* Zloty to gain 4 pct in one yr, crown and leu about 1 pct
* Forint seen weaker in 12 months after recent surge
* Zloty, crown fcasts slightly firmer than month ago
* Forint, leu 12-month fcasts weaker than month ago
By Sandor Peto
BUDAPEST, Oct 6 (Reuters) - Central European currencies are
expected to firm further in the next 12 months, led by the
zloty, but the forint may retreat after a surge in recent weeks,
a monthly Reuters poll of analysts showed on Wednesday.
Median forecasts in the Oct 4-5 poll of 30 analysts showed
the zloty <EURPLN=> could firm 4.4 percent against the euro from
Tuesday's close in the next 12 months -- rising to 3.78 compared
with a 3.82 forecast a month ago.
The leu<EURRON=> and the Czech crown are expected to firm
1.4 and 0.9 pct, respectively, while the Hungarian forint
<EURHUF=> is seen weakening by 2.4 percent.
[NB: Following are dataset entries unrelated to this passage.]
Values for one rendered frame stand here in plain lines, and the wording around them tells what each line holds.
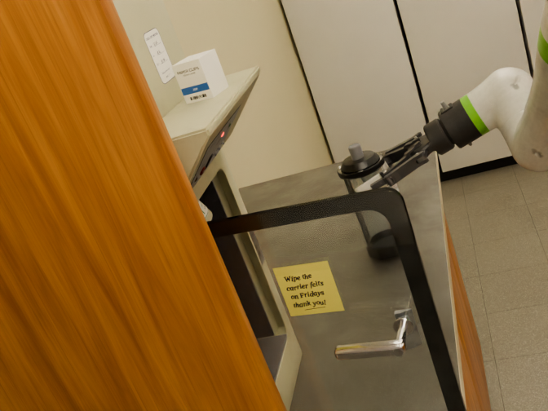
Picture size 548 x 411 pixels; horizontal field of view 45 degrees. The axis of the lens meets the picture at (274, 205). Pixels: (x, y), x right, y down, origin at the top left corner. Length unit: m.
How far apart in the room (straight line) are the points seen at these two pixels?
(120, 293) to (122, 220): 0.11
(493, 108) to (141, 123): 0.85
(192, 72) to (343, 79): 3.04
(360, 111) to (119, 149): 3.33
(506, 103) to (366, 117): 2.69
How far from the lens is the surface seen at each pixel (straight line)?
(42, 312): 0.92
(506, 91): 1.40
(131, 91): 0.73
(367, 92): 3.99
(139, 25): 1.01
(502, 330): 2.83
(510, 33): 3.95
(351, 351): 0.84
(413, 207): 1.77
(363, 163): 1.45
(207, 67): 0.97
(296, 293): 0.86
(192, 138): 0.81
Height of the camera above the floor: 1.68
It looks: 21 degrees down
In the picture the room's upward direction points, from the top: 21 degrees counter-clockwise
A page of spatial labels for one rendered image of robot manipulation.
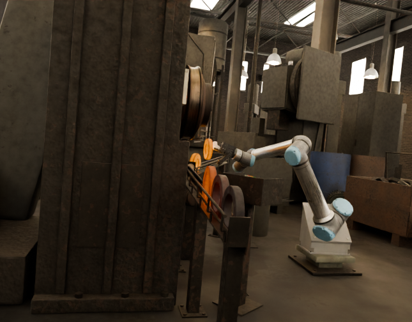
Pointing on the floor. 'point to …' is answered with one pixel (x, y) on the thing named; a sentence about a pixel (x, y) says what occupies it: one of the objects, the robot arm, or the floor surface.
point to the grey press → (299, 101)
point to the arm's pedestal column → (315, 268)
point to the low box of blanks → (385, 207)
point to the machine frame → (113, 158)
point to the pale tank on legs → (213, 24)
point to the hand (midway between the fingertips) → (208, 146)
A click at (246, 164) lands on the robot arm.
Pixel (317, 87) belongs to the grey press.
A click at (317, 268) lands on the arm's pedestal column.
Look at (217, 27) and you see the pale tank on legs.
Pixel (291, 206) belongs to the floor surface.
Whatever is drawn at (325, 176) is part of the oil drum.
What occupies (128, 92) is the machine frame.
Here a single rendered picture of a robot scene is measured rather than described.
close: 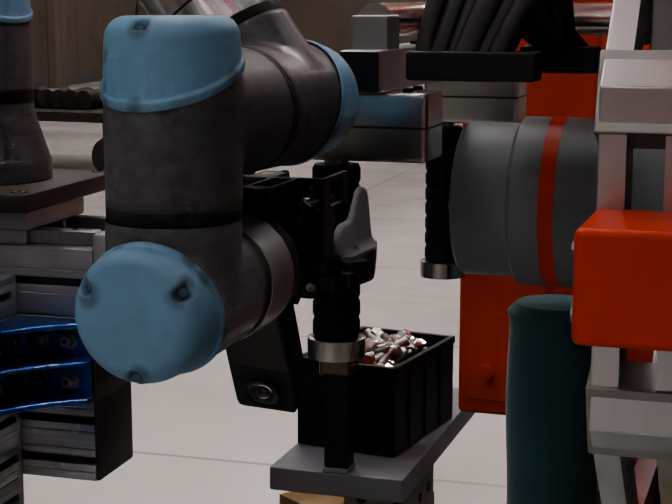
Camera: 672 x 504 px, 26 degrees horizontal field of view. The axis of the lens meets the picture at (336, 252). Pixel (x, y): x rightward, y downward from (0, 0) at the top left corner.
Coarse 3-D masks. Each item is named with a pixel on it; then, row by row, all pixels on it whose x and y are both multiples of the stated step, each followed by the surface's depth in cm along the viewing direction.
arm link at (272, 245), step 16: (256, 224) 87; (256, 240) 85; (272, 240) 86; (272, 256) 85; (288, 256) 88; (272, 272) 85; (288, 272) 87; (272, 288) 85; (288, 288) 87; (272, 304) 85; (272, 320) 89
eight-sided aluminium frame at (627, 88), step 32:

The leu's projected level at 4.22 against the euro is weaker
than last month's 4.1 forecast, while the consensus for the
forint weakened to 276 from 271.50.
This reflects their status as more vulnerable economies than
elsewhere in the region and continuing concerns over the
government's fragility in Romania, analysts said.
They said uncertainty about global growth and western
European markets for goods produced in the region's emerging
economies' maintained exchange rate risks.
But the prospect of new quantitative easing in the United
States is likely to keep flows to emerging market assets flowing
as investors search for higher yields than the ultra-low returns
being offered further West.
"Interest rates of developed economies can remain low for a
longer period of time and accommodative monetary policies may
support all currencies in our region in the forthcoming months," said Balint Hada of Quaestor Financial Consulting in Budapest.
BUDGET RISKS
Analysts were split over the prospects of the forint which
traded near 5-month highs on Wednesday after a 7 percent surge
since the government's announcement a month ago that it would
cut the budget deficit to below 3 percent of gross domestic
product (GDP) next year to meet the EU's requirements.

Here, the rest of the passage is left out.